■ **Your assignment**: What is needed here is an exact transcription of the entries that follow.
*** Data in this exercise Section Begins ***
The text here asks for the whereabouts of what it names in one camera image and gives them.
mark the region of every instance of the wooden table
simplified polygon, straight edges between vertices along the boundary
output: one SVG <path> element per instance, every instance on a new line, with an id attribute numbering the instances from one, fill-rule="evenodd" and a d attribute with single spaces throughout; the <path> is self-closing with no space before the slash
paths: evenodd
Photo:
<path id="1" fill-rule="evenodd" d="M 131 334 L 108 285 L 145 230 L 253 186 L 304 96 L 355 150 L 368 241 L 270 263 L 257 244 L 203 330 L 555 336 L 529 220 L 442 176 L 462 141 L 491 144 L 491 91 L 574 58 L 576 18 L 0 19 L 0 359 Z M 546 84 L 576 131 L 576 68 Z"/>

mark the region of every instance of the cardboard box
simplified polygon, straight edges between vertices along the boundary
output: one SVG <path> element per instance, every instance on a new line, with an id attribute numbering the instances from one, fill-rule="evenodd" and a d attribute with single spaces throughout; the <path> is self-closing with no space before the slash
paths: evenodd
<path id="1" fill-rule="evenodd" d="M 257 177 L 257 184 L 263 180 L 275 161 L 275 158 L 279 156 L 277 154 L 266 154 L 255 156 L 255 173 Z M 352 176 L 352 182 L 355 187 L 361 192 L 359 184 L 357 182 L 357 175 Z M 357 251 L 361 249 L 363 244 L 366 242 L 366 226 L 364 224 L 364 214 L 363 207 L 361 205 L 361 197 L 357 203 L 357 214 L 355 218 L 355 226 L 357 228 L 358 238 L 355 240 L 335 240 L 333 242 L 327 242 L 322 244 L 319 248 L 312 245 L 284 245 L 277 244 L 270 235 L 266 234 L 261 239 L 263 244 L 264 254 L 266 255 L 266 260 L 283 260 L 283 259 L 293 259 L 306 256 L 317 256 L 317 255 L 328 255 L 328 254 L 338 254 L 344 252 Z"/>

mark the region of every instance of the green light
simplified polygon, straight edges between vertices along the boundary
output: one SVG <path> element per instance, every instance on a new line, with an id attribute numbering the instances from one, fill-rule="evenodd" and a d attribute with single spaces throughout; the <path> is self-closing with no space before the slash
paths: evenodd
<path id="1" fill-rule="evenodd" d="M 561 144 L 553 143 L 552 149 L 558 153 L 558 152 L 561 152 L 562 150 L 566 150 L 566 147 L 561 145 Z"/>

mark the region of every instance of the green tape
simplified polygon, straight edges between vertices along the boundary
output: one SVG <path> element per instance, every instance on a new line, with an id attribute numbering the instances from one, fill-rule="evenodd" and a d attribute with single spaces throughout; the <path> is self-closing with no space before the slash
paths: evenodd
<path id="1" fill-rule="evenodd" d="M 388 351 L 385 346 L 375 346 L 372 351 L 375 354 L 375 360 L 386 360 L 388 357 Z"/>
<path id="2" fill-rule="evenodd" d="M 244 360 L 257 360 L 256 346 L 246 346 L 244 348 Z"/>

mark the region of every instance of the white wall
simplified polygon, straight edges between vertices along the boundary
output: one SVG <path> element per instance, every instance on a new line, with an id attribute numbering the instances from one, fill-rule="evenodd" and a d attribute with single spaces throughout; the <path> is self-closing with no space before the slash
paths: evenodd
*** Data in this exercise Section Ends ***
■ **Answer space**:
The text here asks for the whereabouts of what it names in one camera image and gives them.
mark the region of every instance of the wooden table
simplified polygon, straight edges between vertices along the boundary
output: one SVG <path> element per instance, every instance on a new line, with an id attribute numbering the instances from one, fill-rule="evenodd" and a d attribute with single spaces throughout; the <path> is self-closing with no space before the slash
paths: evenodd
Photo:
<path id="1" fill-rule="evenodd" d="M 131 334 L 108 285 L 145 230 L 253 186 L 304 96 L 355 150 L 368 241 L 270 263 L 257 244 L 203 330 L 555 336 L 529 220 L 442 176 L 462 141 L 491 144 L 491 91 L 574 58 L 576 18 L 0 19 L 0 359 Z M 546 84 L 576 131 L 576 68 Z"/>

mark the region of every instance of the cardboard box
simplified polygon, straight edges between vertices along the boundary
output: one SVG <path> element per instance, every instance on a new line, with an id attribute numbering the instances from one, fill-rule="evenodd" and a d attribute with single spaces throughout; the <path> is self-closing with no space before the slash
paths: evenodd
<path id="1" fill-rule="evenodd" d="M 257 177 L 257 184 L 263 180 L 275 161 L 275 158 L 279 156 L 277 154 L 266 154 L 255 156 L 255 173 Z M 352 176 L 352 182 L 355 187 L 361 192 L 359 184 L 357 182 L 357 175 Z M 357 251 L 361 249 L 363 244 L 366 242 L 366 226 L 364 224 L 364 214 L 363 207 L 361 205 L 361 197 L 357 203 L 357 214 L 355 218 L 355 226 L 357 228 L 358 238 L 355 240 L 335 240 L 333 242 L 327 242 L 322 244 L 319 248 L 312 245 L 284 245 L 277 244 L 270 235 L 266 234 L 261 239 L 263 244 L 264 254 L 266 255 L 266 260 L 283 260 L 283 259 L 293 259 L 306 256 L 317 256 L 317 255 L 328 255 L 328 254 L 338 254 L 344 252 Z"/>

mark the region of every instance of the green light
simplified polygon, straight edges between vertices along the boundary
output: one SVG <path> element per instance, every instance on a new line, with an id attribute numbering the instances from one, fill-rule="evenodd" and a d attribute with single spaces throughout; the <path> is self-closing with no space before the slash
paths: evenodd
<path id="1" fill-rule="evenodd" d="M 561 144 L 553 143 L 552 149 L 558 153 L 558 152 L 561 152 L 562 150 L 566 150 L 566 147 L 561 145 Z"/>

mark the region of every instance of the green tape
simplified polygon, straight edges between vertices along the boundary
output: one SVG <path> element per instance, every instance on a new line, with an id attribute numbering the instances from one, fill-rule="evenodd" and a d attribute with single spaces throughout; the <path> is self-closing with no space before the slash
paths: evenodd
<path id="1" fill-rule="evenodd" d="M 388 351 L 385 346 L 375 346 L 372 351 L 375 354 L 375 360 L 386 360 L 388 357 Z"/>
<path id="2" fill-rule="evenodd" d="M 244 360 L 257 360 L 256 346 L 246 346 L 244 348 Z"/>

mark the region of every instance of the white wall
simplified polygon, straight edges between vertices along the boundary
output: one SVG <path> element per instance, every instance on a new line, with an id attribute numbering the instances from one, fill-rule="evenodd" and a d attribute with single spaces throughout; the <path> is self-closing with no space before the slash
paths: evenodd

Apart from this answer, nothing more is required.